Requirement:
For this task, copy all of the data below exactly and skip the pictures.

[[ Collected material open ]]

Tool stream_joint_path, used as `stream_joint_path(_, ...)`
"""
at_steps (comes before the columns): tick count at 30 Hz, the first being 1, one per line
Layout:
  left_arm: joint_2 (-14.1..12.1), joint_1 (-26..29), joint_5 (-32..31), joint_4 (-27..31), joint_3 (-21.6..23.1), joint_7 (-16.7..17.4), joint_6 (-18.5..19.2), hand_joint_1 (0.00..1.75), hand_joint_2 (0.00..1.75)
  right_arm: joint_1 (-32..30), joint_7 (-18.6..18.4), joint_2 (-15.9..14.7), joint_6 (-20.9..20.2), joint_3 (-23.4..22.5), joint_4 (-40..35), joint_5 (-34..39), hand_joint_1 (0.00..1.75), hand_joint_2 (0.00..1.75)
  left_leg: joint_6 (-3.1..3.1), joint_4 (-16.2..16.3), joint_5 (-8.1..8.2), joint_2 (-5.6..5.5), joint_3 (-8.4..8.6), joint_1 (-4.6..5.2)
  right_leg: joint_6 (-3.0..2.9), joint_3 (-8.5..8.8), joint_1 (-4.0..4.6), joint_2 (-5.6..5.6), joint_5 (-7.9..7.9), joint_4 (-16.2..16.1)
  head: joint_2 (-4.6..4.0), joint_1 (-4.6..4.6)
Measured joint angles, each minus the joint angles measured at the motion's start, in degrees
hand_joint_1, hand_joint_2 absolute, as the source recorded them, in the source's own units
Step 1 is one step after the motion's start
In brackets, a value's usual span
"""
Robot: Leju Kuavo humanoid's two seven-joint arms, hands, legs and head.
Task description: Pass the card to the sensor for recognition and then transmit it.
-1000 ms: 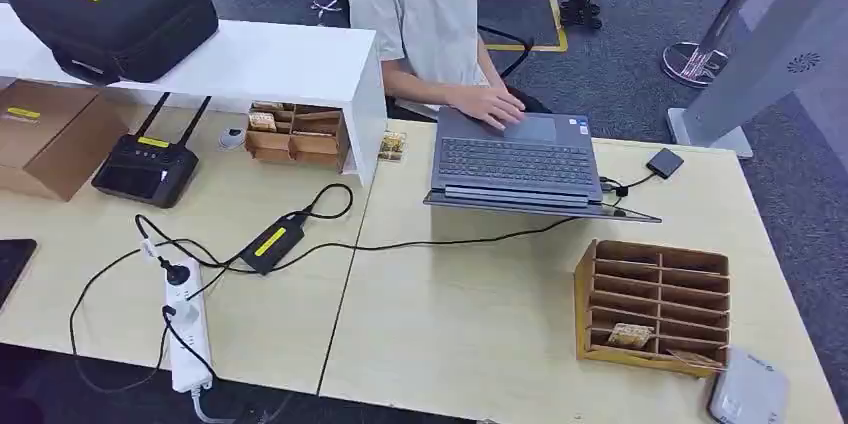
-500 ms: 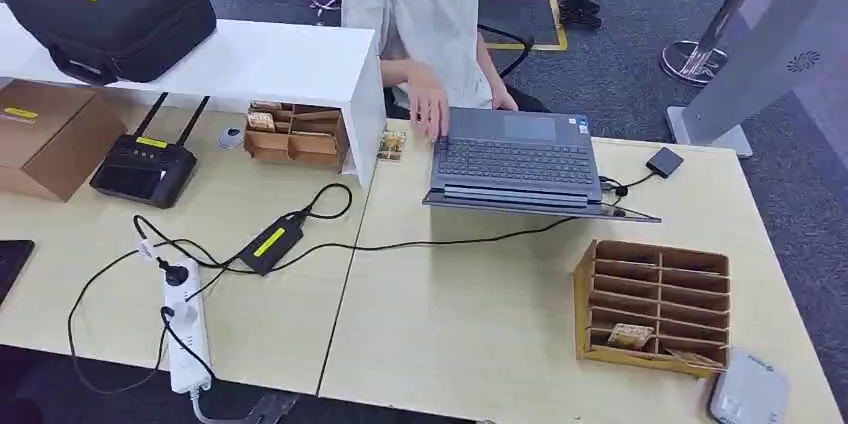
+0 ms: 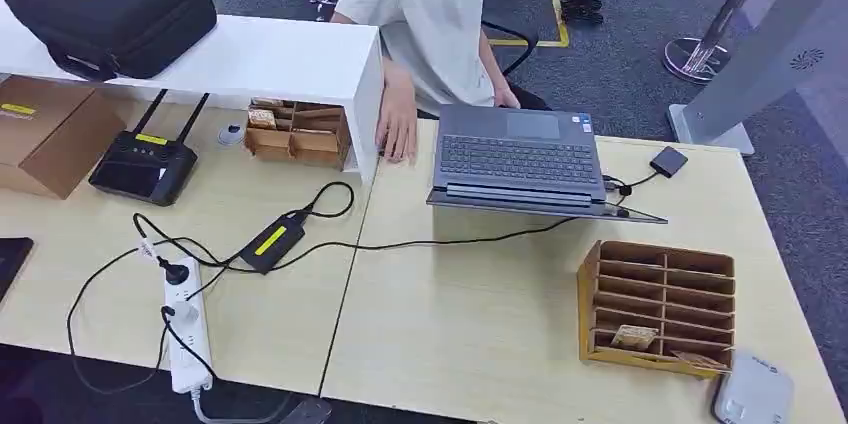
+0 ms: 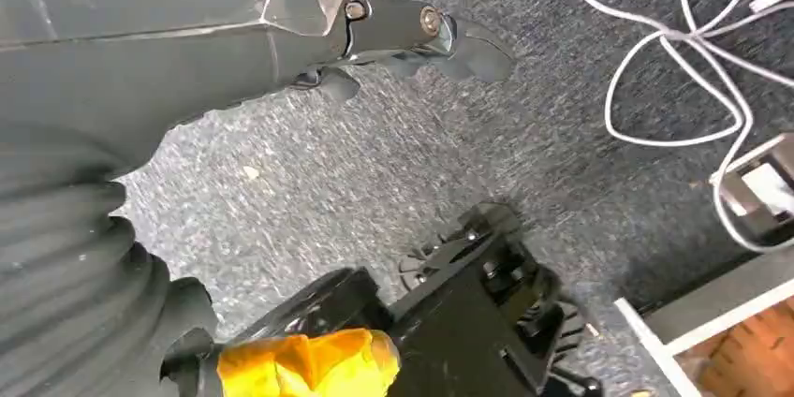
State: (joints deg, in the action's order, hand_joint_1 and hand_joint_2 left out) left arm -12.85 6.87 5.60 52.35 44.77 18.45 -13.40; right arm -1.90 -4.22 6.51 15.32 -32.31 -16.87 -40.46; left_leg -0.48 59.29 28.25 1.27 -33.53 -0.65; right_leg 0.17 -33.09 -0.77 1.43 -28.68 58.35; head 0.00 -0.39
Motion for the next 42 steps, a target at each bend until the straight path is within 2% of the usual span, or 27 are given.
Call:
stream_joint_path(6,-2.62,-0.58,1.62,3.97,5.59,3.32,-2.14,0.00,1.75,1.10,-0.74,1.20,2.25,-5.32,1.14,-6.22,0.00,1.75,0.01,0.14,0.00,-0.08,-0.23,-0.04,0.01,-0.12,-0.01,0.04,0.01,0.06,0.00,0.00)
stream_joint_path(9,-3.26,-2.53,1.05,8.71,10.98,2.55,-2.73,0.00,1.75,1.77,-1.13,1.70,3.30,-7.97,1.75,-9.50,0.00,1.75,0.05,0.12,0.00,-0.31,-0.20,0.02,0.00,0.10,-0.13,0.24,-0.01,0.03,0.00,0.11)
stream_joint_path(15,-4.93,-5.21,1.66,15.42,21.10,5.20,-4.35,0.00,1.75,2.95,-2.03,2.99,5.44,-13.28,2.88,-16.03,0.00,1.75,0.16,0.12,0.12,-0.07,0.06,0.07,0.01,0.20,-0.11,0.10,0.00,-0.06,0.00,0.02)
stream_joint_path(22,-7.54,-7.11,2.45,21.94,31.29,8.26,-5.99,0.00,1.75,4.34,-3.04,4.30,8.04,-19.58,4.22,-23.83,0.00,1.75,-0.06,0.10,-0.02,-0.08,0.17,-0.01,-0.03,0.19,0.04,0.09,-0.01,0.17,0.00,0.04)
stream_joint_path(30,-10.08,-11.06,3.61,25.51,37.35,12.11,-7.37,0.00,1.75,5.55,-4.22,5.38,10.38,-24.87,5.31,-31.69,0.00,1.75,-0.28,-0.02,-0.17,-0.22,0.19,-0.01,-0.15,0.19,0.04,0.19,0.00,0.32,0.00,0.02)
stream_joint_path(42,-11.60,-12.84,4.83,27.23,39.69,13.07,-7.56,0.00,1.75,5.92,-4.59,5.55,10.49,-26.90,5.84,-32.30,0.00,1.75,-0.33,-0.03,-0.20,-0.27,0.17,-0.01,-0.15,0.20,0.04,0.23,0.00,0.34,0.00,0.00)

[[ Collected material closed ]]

Solution for this problem:
Tool stream_joint_path, used as `stream_joint_path(_, ...)`
"""
at_steps (comes before the columns): tick count at 30 Hz, the first being 1, one per line
Layout:
  left_arm: joint_2 (-14.1..12.1), joint_1 (-26..29), joint_5 (-32..31), joint_4 (-27..31), joint_3 (-21.6..23.1), joint_7 (-16.7..17.4), joint_6 (-18.5..19.2), hand_joint_1 (0.00..1.75), hand_joint_2 (0.00..1.75)
  right_arm: joint_1 (-32..30), joint_7 (-18.6..18.4), joint_2 (-15.9..14.7), joint_6 (-20.9..20.2), joint_3 (-23.4..22.5), joint_4 (-40..35), joint_5 (-34..39), hand_joint_1 (0.00..1.75), hand_joint_2 (0.00..1.75)
  left_leg: joint_6 (-3.1..3.1), joint_4 (-16.2..16.3), joint_5 (-8.1..8.2), joint_2 (-5.6..5.5), joint_3 (-8.4..8.6), joint_1 (-4.6..5.2)
  right_leg: joint_6 (-3.0..2.9), joint_3 (-8.5..8.8), joint_1 (-4.0..4.6), joint_2 (-5.6..5.6), joint_5 (-7.9..7.9), joint_4 (-16.2..16.1)
  head: joint_2 (-4.6..4.0), joint_1 (-4.6..4.6)
Measured joint angles, each minus the joint angles measured at the motion's start, in degrees
hand_joint_1, hand_joint_2 absolute, as the source recorded them, in the source's own units
Step 1 is one step after the motion's start
In brackets, a value's usual span
"""
Robot: Leju Kuavo humanoid's two seven-joint arms, hands, legs and head.
Task description: Pass the card to the sensor for recognition and then transmit it.
-1000 ms: 
-500 ms: 
+0 ms: 
+0 ms: 
State: (joints deg, in the action's order, hand_joint_1 and hand_joint_2 left out) left arm -12.85 6.87 5.60 52.35 44.77 18.45 -13.40; right arm -1.90 -4.22 6.51 15.32 -32.31 -16.87 -40.46; left_leg -0.48 59.29 28.25 1.27 -33.53 -0.65; right_leg 0.17 -33.09 -0.77 1.43 -28.68 58.35; head 0.00 -0.39
Motion for the next 42 steps, a target at each bend until the straight path is within 2% of the usual span, or 27 are given.
Call:
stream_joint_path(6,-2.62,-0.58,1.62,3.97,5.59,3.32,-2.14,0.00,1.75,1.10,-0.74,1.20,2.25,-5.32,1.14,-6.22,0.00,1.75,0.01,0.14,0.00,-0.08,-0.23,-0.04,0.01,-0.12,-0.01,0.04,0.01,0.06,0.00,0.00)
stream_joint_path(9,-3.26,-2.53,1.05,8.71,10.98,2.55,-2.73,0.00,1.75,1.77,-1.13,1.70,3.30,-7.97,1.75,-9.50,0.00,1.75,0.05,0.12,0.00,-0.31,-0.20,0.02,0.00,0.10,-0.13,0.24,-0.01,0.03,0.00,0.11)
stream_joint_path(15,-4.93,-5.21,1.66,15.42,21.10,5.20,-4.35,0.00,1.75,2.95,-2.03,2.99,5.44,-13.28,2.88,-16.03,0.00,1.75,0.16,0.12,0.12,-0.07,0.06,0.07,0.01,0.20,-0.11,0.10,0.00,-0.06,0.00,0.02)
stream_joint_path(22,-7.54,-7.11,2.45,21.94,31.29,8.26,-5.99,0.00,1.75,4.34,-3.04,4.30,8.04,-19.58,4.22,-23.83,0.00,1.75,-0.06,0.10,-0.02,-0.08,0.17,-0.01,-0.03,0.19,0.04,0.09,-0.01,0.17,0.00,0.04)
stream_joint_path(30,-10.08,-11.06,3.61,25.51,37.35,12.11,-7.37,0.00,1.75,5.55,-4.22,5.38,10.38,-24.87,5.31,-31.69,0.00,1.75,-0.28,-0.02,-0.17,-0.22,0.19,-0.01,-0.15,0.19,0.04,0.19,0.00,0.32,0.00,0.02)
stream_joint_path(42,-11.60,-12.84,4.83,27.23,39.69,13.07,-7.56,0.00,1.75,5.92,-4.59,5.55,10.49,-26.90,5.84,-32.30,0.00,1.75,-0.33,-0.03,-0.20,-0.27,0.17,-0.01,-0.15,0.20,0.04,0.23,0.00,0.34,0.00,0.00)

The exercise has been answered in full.